The Forgetting(44)



‘He’s gone away? So soon after your accident?’

I hear the surprise in her voice. ‘It’s a work thing. An academic conference. He tried to get out of it but he couldn’t. I’ll be fine.’

Elyas removes his hands from the safety bar, lifts his arms into the air.

‘Hands back on the bar, sweetie.’

Elyas obeys immediately, begins singing a song about two little dickie birds sitting on a wall, and even though I do not explicitly remember it, it seems to resonate with something in me. It is as though I have been transported to a different time, a different place, but I do not know where or when. And yet the more I try to pull it into focus, the hazier it becomes, as though a small, invisible hand is tugging on my arm, trying to show me something, but my legs are refusing to move, not allowing me to discover what it might be.

‘I tried befriending you on social media, but you’re impossible to find. Do you have a different username or something?’

I shake my head. ‘I’m not sure.’

Zahira stops the swing for a moment, reiterates to Elyas that he needs to hold on tight. ‘I looked everywhere – Instagram, Twitter, Facebook. Maybe you don’t do social media?’

I scour my brain, searching for a snippet of memory to help answer Zahira’s question. There seems to be something on the periphery of my vision, like a floater gliding across the edge of my eye, but each attempt to focus on it slides it further away from me. ‘I just don’t know. I’m sorry.’

Zahira shrugs. ‘It’s just quite unusual in this day and age. Not that I’m saying it’s a bad thing. There’ve been times since I split up from Elyas’s dad when I really wished I didn’t have access to quite so many details about his life.’

It is the first time Zahira has mentioned Elyas’s father, and I find myself stepping tentatively into the space left by her reference. ‘So you’re not still together?’

Zahira waves a hand in the air. ‘God, no. I realised he wasn’t the one when he missed Elyas’s birth because he was in a hotel room with his mistress.’

There is a matter-of-factness to the way Zahira says it, but the bitterness beneath is sharp, distinct.

‘I’m so sorry. That must have been awful.’

Zahira stops the swing, zips up Elyas’s jacket against the breeze, begins pushing him again. ‘It was pretty hard at the time. He gave me all the usual rubbish: said it meant nothing, that he’d just felt overwhelmed at the thought of becoming a parent, that he’d found the pregnancy difficult. He’d found the pregnancy difficult! I discovered the affair had been going on for six months and that was that. He moved out and I became a single mum.’

Elyas demands to be pushed higher and Zahira complies. I watch, thinking about how different her story is from the one I’d imagined. I saw an impeccably dressed woman, a devoted mother, a successful photographer, and made assumptions about the rest of her life based on nothing more than appearances.

‘So is he involved in Elyas’s life now?’ I feel my cheeks redden, wonder if it is too personal a question, but Zahira doesn’t miss a beat before replying.

‘He usually has him every other weekend, though he’s not entirely reliable on that front. But he’s always on time with maintenance payments, and given some of the horror stories you hear, I guess I should be grateful for that.’ Stepping back from the swing, she undoes the loose bun at the nape of her neck, reties her hair with nimble fingers. ‘My parents always warned me: be careful who you have kids with. Mortgages, joint bank accounts, marriages – you can extricate yourself from all of it. But have a child with someone and you’re linked to them for the rest of your life.’

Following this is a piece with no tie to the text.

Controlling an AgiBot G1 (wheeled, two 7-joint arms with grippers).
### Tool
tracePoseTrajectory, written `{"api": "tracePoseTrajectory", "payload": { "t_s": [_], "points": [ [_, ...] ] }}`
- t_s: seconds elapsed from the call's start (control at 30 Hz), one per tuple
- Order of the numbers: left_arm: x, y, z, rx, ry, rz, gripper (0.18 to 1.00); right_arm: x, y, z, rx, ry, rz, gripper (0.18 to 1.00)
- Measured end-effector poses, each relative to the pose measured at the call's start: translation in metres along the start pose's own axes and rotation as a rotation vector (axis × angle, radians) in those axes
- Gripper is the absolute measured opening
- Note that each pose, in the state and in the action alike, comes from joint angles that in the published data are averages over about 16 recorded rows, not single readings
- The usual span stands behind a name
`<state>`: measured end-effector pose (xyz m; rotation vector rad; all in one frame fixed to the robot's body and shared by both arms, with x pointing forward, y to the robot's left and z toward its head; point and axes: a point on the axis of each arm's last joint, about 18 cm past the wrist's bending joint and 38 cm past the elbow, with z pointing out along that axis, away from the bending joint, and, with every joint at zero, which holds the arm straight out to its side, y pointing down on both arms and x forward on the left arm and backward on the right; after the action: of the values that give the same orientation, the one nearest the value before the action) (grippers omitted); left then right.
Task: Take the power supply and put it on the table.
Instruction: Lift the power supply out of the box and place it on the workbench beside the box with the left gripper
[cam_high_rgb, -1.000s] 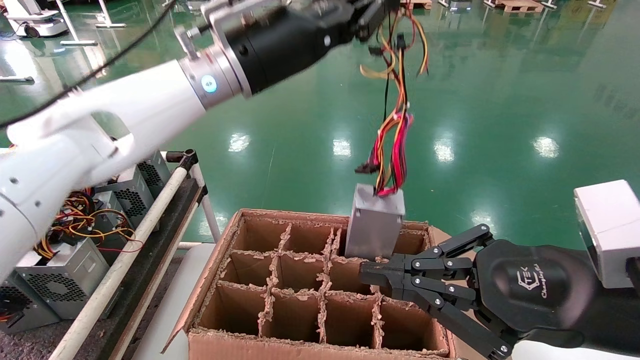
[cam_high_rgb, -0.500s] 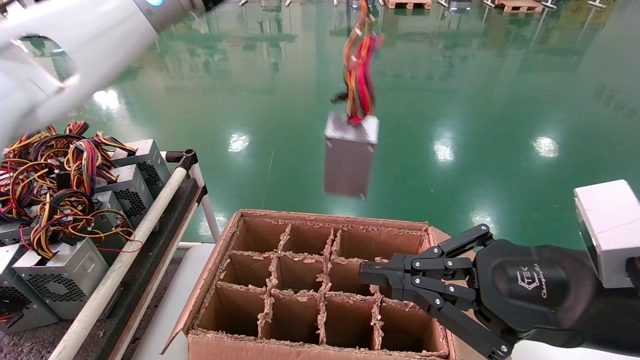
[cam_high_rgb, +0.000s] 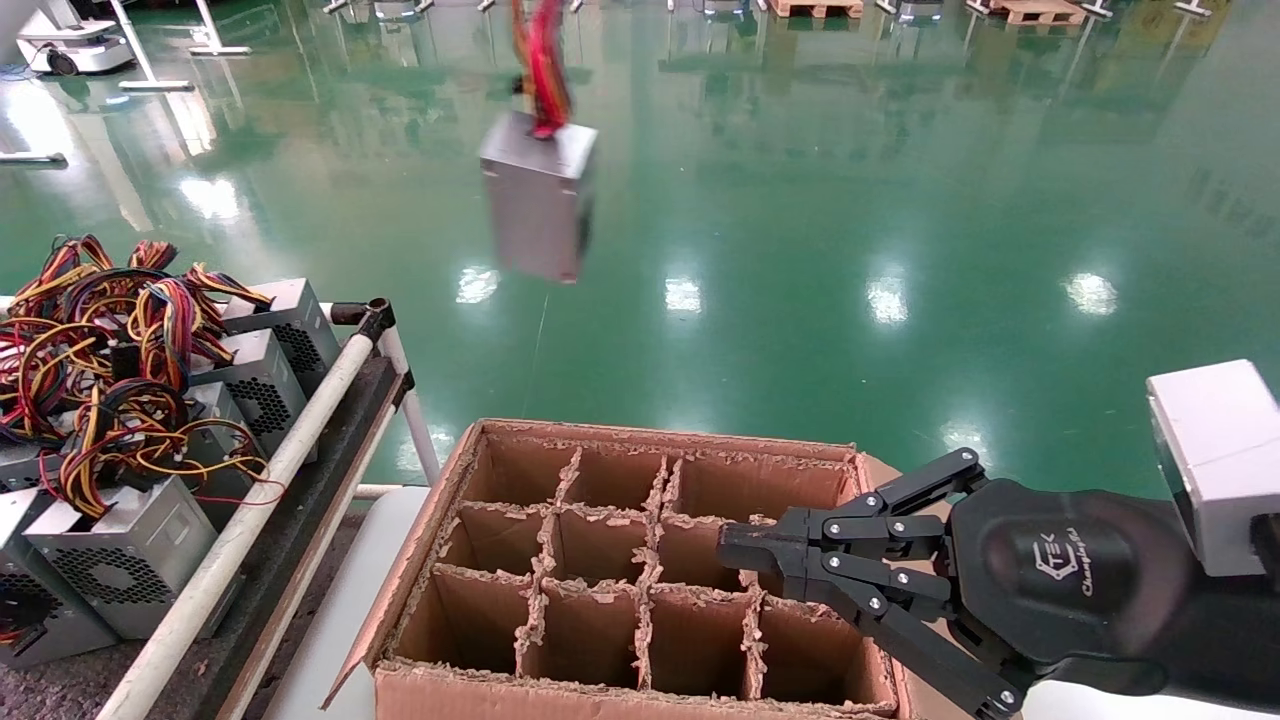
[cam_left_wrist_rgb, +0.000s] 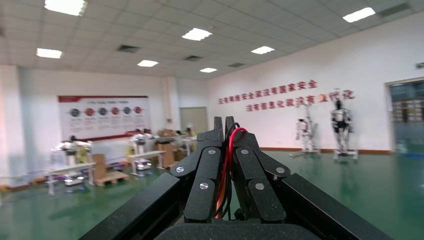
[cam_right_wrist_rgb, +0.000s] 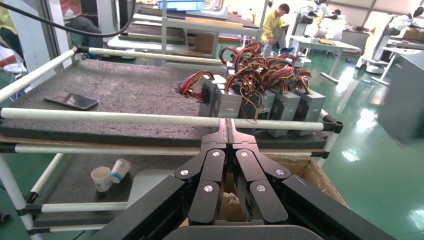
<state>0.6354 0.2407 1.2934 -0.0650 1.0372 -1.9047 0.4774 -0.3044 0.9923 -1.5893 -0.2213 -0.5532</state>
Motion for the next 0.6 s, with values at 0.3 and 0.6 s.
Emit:
{"api": "tracePoseTrajectory", "payload": {
  "t_s": [0.3,0.6],
  "points": [
    [-0.047,-0.037,-0.040,-0.003,-0.107,0.086,0.193,0.000,0.000,0.000,0.000,0.000,0.000,0.191],
    [-0.087,-0.079,-0.087,-0.008,-0.205,0.179,0.193,0.000,0.000,0.000,0.000,0.000,0.000,0.191]
  ]
}}
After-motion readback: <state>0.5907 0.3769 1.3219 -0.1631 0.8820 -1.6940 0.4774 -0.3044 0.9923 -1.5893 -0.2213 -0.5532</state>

Elyas calls out for her to stop, and Zahira halts the swing, lifts him out, and we both follow as he runs over to the slide. He waits his turn before climbing up, sitting proudly at the top like a king surveying his domain, and glides down.

Watching Elyas, the conversation with Stephen from earlier in the week replays in my head. We have not talked since about our inability to have children. It seemed so definitive that to discuss it further would feel like picking a scab. From what Stephen told me, we have done our best to make peace with our childlessness, have accepted that parenthood will not be a part of our lives. But watching Elyas now, I sense a deep uterine tug, cannot help but imagine that perhaps my acceptance was only ever skin-deep. Perhaps I simply became adept at masking my grief.

‘I’m afraid I’ve got to go in a minute. I’ve got some friends coming for dinner tonight and for some inexplicable reason I’ve decided to do an Ottolenghi recipe that requires about a thousand different ingredients.’

She laughs, and an image slips into my head: a dinner party, candlelight, food, wine, friendship. And then a guillotine slices across my thoughts and I wonder whether the image was a memory or simply a fantasy.

Zahira calls to Elyas, tells him he can have three more slides and then it’s time to go. She turns to me, hesitates. ‘Would you like to come back for a cup of tea? My flat’s only a couple of streets away. You’ll have to watch me chopping herbs, but it’d be nice to have the company.’

Something glides across my skin and I do not know whether it is appreciation or caution. We love living in London, but it’s not always a safe city if you haven’t got your wits about you. Stephen’s vigilance reverberates in my head, in a tug of war with the desire for friendship.